- _WHAT TO DO_:
Take the data below and extract the lines from the one with "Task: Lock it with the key" to the one with "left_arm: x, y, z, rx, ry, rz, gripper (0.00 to", inclusive, exactly as written.

[Records drawn from a dataset]
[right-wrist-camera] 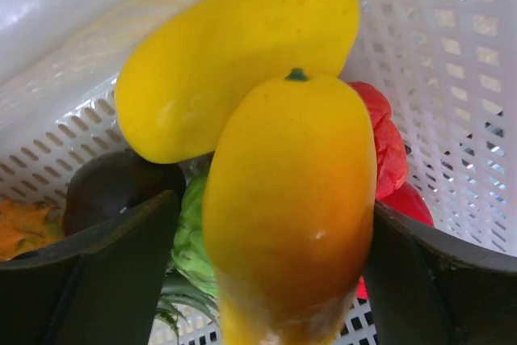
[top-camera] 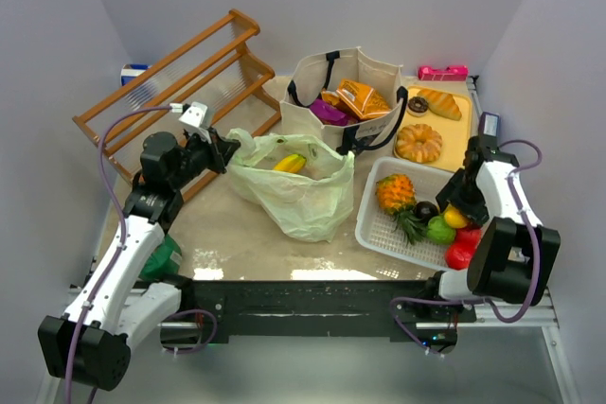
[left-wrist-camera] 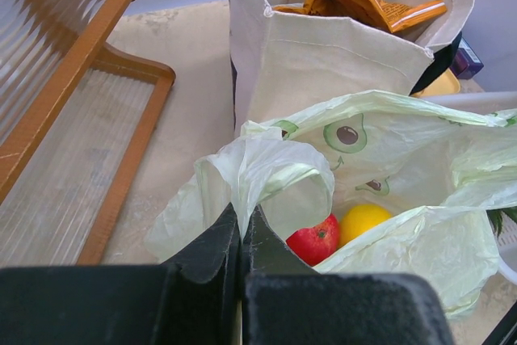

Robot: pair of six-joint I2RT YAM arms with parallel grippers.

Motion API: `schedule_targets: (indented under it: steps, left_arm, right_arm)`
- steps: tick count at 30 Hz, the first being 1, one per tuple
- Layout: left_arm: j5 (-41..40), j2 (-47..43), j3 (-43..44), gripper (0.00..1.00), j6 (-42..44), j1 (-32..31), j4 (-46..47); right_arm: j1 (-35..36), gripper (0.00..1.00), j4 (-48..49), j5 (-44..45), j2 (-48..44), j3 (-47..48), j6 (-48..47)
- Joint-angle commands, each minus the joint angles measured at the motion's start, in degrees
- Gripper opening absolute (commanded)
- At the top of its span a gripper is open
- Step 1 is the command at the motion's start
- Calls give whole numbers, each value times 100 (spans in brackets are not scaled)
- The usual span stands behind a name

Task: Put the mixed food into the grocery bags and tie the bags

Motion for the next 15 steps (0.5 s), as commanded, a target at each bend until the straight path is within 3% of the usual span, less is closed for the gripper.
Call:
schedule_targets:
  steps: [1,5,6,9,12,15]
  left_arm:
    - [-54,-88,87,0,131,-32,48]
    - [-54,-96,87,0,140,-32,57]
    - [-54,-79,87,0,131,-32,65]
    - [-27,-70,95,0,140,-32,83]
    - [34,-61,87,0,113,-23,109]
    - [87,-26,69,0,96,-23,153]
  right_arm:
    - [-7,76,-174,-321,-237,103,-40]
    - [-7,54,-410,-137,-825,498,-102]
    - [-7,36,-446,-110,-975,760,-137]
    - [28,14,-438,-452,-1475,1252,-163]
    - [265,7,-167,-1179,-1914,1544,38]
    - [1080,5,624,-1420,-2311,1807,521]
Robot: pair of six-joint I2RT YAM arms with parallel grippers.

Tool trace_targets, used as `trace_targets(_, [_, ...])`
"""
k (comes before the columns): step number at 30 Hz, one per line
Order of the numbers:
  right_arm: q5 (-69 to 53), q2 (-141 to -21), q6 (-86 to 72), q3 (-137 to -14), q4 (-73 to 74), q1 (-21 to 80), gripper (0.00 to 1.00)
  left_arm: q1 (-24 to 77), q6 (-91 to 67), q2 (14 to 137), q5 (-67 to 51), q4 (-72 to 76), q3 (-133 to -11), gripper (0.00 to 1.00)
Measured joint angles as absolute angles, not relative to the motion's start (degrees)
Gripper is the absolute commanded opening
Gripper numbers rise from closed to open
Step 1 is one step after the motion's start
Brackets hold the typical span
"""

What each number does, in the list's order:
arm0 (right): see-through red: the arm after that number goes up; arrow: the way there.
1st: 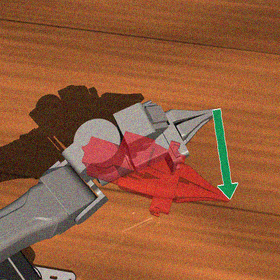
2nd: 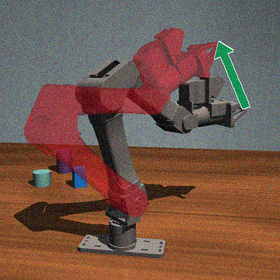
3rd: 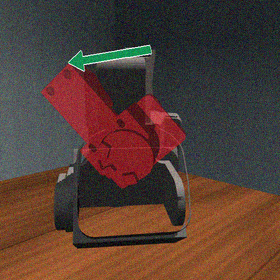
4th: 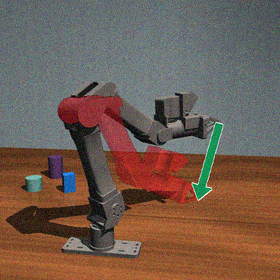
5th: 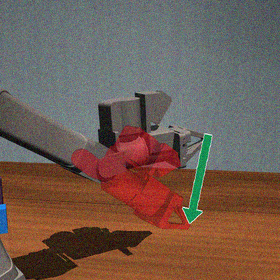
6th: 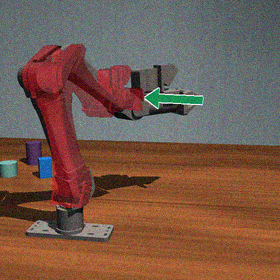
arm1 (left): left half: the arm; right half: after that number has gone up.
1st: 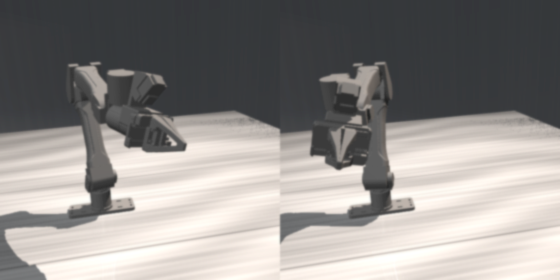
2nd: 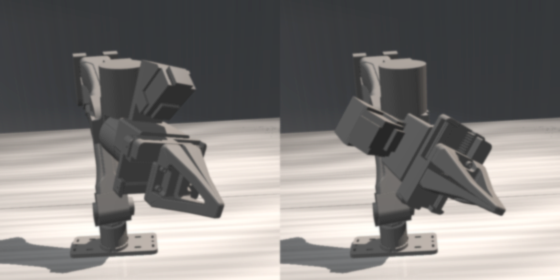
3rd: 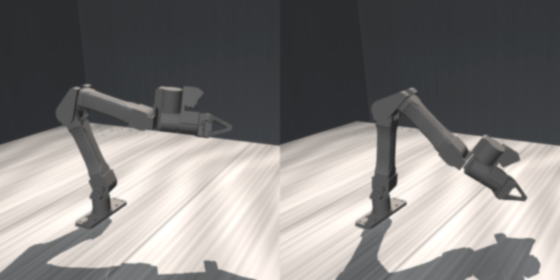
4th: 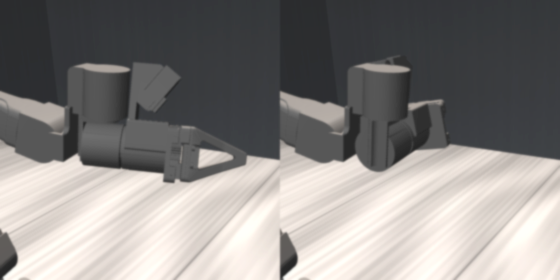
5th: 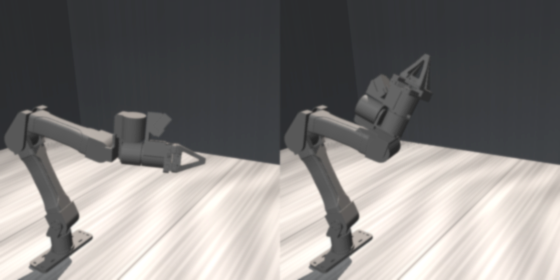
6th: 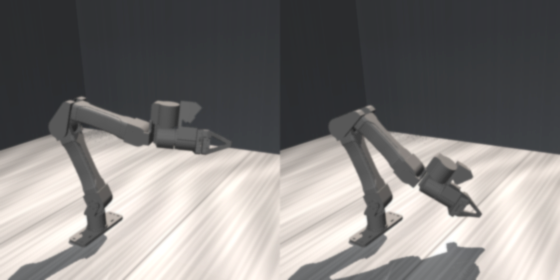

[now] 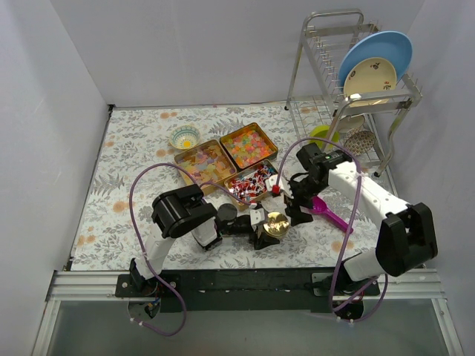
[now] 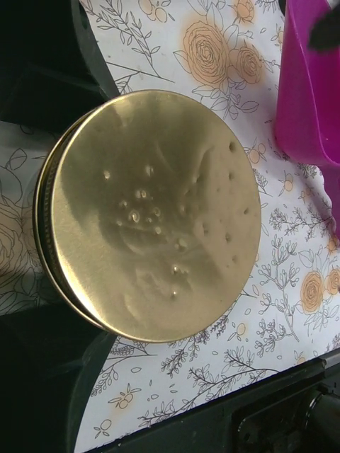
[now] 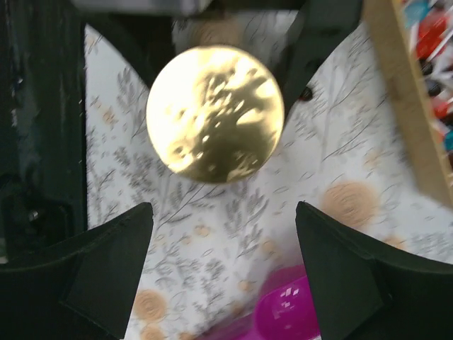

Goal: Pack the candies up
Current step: Screw the bottle lid onto the packing bottle.

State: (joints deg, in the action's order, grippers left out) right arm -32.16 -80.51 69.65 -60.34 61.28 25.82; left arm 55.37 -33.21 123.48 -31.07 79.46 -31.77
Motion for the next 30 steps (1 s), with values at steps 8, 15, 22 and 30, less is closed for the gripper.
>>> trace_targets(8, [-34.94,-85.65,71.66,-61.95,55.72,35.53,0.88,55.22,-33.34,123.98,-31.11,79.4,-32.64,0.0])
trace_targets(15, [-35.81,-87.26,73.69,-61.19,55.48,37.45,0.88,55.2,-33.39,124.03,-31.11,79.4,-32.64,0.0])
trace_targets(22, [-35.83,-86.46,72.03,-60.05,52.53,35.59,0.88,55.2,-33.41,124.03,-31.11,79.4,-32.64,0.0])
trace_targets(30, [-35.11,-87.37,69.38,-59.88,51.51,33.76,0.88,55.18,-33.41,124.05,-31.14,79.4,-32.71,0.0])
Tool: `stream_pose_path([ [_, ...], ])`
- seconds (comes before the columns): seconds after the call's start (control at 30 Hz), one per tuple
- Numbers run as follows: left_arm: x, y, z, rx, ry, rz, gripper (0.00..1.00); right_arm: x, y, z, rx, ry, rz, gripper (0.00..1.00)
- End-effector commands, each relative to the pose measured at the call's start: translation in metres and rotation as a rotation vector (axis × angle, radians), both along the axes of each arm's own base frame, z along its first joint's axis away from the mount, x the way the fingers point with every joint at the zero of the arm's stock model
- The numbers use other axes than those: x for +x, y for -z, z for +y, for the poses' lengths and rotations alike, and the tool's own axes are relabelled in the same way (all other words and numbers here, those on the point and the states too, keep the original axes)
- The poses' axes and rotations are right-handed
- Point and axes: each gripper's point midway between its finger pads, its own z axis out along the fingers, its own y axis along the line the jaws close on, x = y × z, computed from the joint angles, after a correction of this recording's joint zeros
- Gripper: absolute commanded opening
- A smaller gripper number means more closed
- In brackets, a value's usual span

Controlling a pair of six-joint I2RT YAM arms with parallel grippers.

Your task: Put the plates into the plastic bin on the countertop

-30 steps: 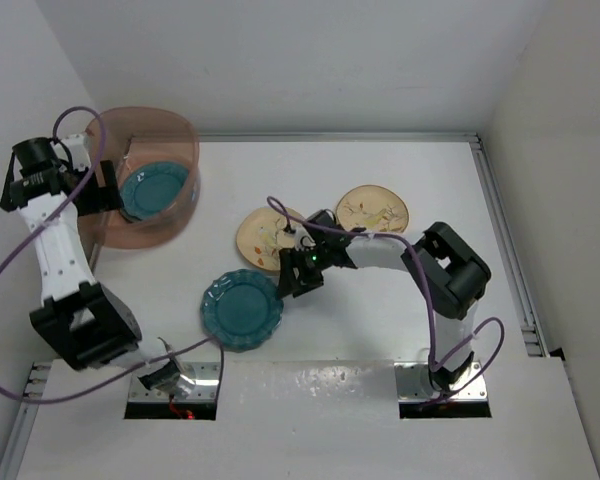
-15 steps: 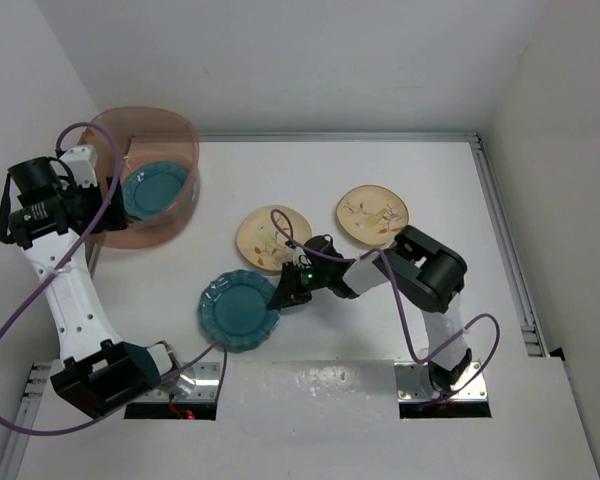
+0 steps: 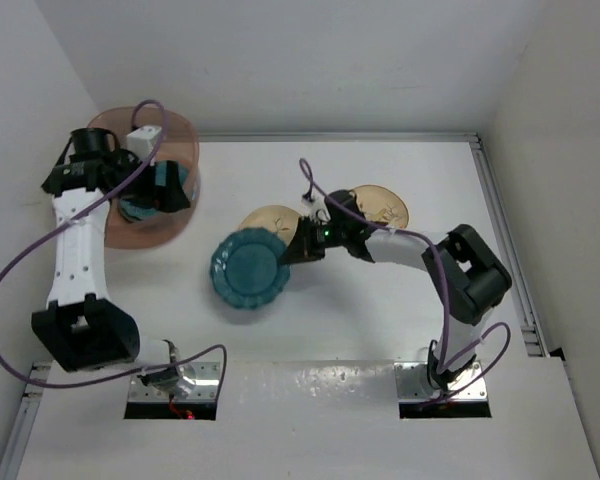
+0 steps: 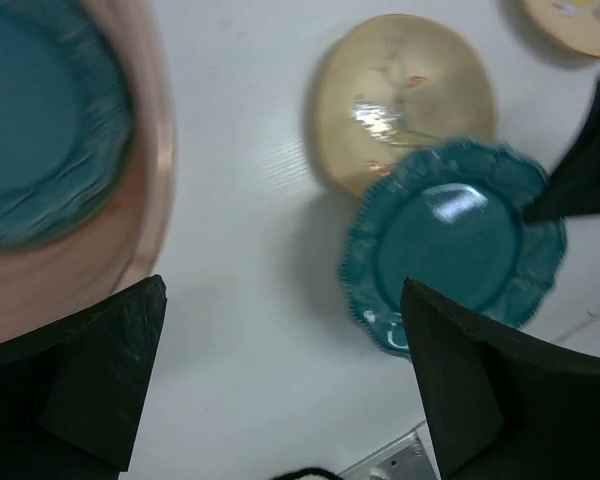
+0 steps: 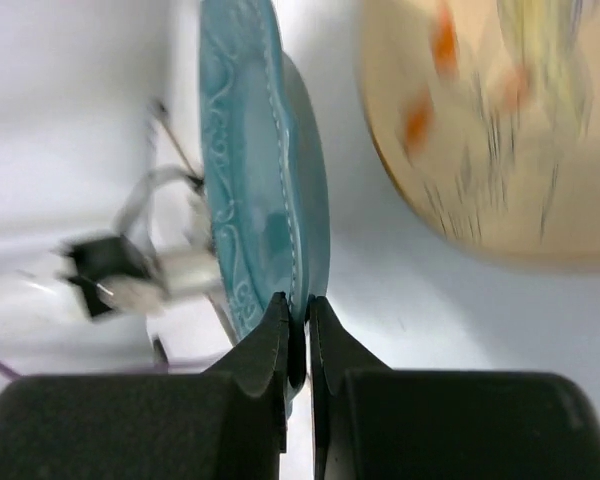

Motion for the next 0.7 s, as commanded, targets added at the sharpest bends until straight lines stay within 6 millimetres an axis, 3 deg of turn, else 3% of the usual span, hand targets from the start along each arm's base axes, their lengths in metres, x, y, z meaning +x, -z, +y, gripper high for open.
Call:
stream_pose_path([
  [0.0,0.024,-0.006,-0.05,-0.131,0.231,-0.036,1.0,0.054,-0.128,0.015,0.23,-0.035,-0.283,0.0],
  [0.03,0.03,-0.014,-0.061,-0.165,0.276,-0.053,1.0,0.064,-0.145,0.019,0.25,-0.037,-0.316,0.0],
  [0.1,0.044,-0.012,-0.074,-0.189,0.325,-0.049,1.0,0.09,-0.142,0.021,0.244,-0.013,-0.303,0.0],
  [0.13,0.062,-0.005,-0.075,-0.192,0.333,-0.041,1.0,0.1,-0.157,0.023,0.271,0.001,-0.309,0.0],
  [0.2,0.079,0.005,-0.075,-0.186,0.334,-0.026,1.0,0.115,-0.159,0.03,0.295,0.002,-0.313,0.0],
  [0.27,0.09,0.02,-0.08,-0.239,0.357,0.012,1.0,0.129,-0.176,0.034,0.331,0.015,-0.34,0.0],
  [0.37,0.095,0.038,-0.09,-0.277,0.385,0.061,0.92,0.144,-0.183,0.038,0.352,0.02,-0.364,0.0],
  [0.47,0.096,0.039,-0.098,-0.348,0.403,0.083,0.72,0.151,-0.184,0.043,0.354,0.025,-0.373,0.0],
  [0.5,0.098,0.038,-0.097,-0.377,0.403,0.086,0.56,0.154,-0.181,0.042,0.349,0.034,-0.366,0.0],
  [0.57,0.098,0.034,-0.096,-0.412,0.402,0.092,0.36,0.16,-0.172,0.043,0.333,0.054,-0.353,0.0],
  [0.6,0.099,0.038,-0.096,-0.416,0.4,0.102,0.19,0.161,-0.169,0.043,0.327,0.062,-0.348,0.0],
  [0.67,0.106,0.031,-0.091,-0.42,0.379,0.089,0.07,0.167,-0.16,0.042,0.316,0.084,-0.331,0.02],
])
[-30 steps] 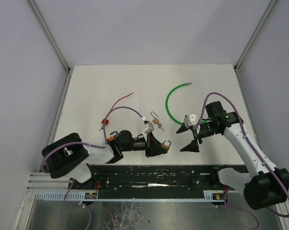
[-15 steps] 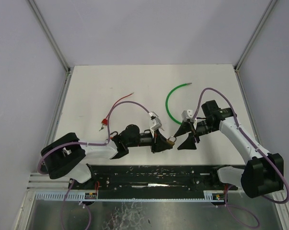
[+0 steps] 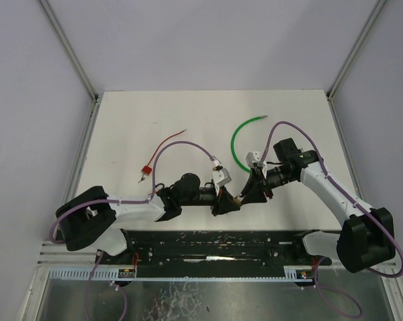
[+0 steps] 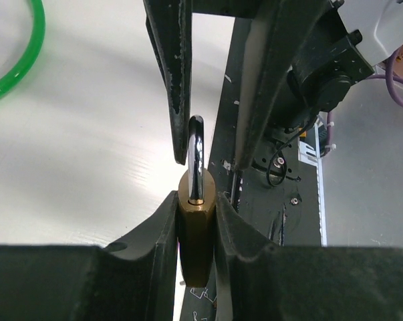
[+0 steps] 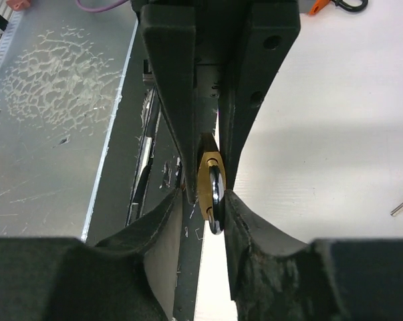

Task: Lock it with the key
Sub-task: Lock the lock.

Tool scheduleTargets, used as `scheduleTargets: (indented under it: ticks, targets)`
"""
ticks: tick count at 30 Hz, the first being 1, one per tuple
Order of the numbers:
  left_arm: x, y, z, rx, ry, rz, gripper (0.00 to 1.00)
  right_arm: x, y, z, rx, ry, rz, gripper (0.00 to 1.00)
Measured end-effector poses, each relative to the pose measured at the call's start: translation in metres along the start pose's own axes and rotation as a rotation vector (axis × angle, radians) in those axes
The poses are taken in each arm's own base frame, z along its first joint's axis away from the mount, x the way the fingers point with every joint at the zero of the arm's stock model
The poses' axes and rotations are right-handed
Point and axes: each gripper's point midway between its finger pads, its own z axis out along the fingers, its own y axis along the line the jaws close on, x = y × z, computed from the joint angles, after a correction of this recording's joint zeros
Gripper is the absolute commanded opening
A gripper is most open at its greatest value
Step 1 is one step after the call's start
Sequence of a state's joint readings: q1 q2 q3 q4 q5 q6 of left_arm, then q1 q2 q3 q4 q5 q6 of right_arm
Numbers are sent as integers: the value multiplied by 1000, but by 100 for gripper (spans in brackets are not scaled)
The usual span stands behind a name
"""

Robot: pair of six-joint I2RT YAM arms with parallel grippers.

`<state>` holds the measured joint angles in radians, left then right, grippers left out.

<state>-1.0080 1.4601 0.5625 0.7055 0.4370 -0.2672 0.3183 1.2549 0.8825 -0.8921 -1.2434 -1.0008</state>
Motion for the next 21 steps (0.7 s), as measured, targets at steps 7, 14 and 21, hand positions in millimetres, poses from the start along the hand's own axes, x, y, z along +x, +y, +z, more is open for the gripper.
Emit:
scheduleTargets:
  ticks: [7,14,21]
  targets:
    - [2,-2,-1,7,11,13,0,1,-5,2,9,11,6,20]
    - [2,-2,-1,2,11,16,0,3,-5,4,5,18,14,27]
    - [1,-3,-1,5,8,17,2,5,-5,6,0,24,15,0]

- _EXPECTED ANSWER_:
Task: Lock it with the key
Sub-task: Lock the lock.

Tool scheduleTargets, used as `scheduleTargets: (indented under it: ticks, targets)`
"""
ticks: tick count at 30 Hz, the first being 1, one per tuple
Order of the numbers:
  left_arm: x, y, z, rx, ry, rz, gripper (0.00 to 1.00)

What the exercise required has been answered in full.